Florin Sandu

Personal information
- Full name: Florin Sandu
- Date of birth: 3 September 1987 (age 37)
- Place of birth: Otopeni, Romania
- Height: 1.73 m (5 ft 8 in)
- Position(s): Left back, Winger

Youth career
- 2005: Otopeni

Senior career*
- Years: Team / Apps / (Gls)
- 2006–2007: Otopeni / 24 / (7)
- 2007–2012: Politehnica Timișoara / 9 / (1)
- 2008: → Sportul Studențesc (loan) / 12 / (0)
- 2008: → Buftea (loan) / 11 / (2)
- 2009: → Gloria Buzău (loan) / 13 / (1)
- 2010: → Otopeni (loan) / 11 / (0)
- 2010–2011: → Râmnicu Vâlcea (loan) / 22 / (0)
- 2012: Concordia Chiajna / 0 / (0)
- 2013–2014: Gaz Metan Mediaș / 0 / (0)
- Total:  / 102 / (11)

International career^{‡}
- 2005–2007: Romania U-19 / 3 / (0)

= Florin Sandu =

Romanian footballer

 Florin Sandu (born 3 September 1987 in Iași) is a Romanian former footballer. He usually played on the left wing, either as defender, or as midfielder.

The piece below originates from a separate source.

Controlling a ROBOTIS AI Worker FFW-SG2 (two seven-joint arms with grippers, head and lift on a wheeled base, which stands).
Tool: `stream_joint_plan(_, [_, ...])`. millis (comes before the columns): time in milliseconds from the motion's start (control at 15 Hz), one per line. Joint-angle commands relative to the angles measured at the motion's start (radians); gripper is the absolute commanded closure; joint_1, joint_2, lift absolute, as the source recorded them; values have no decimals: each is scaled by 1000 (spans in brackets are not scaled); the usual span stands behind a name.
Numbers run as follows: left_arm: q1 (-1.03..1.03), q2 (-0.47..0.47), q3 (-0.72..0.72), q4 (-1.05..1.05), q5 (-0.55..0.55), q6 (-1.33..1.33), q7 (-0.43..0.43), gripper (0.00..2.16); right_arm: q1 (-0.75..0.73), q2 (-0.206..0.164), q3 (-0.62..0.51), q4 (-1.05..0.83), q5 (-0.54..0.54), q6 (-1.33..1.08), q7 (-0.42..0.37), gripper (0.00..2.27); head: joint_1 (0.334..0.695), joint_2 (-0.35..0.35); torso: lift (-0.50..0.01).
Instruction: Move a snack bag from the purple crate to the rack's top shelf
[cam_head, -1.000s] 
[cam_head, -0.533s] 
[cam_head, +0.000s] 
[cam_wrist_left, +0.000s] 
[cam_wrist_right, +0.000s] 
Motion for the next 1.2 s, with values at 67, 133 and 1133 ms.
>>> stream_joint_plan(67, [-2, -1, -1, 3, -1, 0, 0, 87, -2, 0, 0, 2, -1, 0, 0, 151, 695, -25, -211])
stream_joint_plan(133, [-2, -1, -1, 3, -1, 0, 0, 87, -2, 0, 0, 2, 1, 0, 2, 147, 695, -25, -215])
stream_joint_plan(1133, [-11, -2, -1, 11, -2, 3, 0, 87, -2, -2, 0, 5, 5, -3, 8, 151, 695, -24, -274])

== Politehnica Timișoara ==
Together with teammate Sebastian Cojocnean, he was transferred to Timișoara in late September 2007, for a fee of EUR 550.000. He was loaned out to Sportul Studențesc in the second part of the 2007–2008 season, and in 2008–2009 he was part of the group of Timișoara players who moved to Buftea. He made the debut at FC Timișoara against Sanatatea Cluj in Cupa României score 7–0.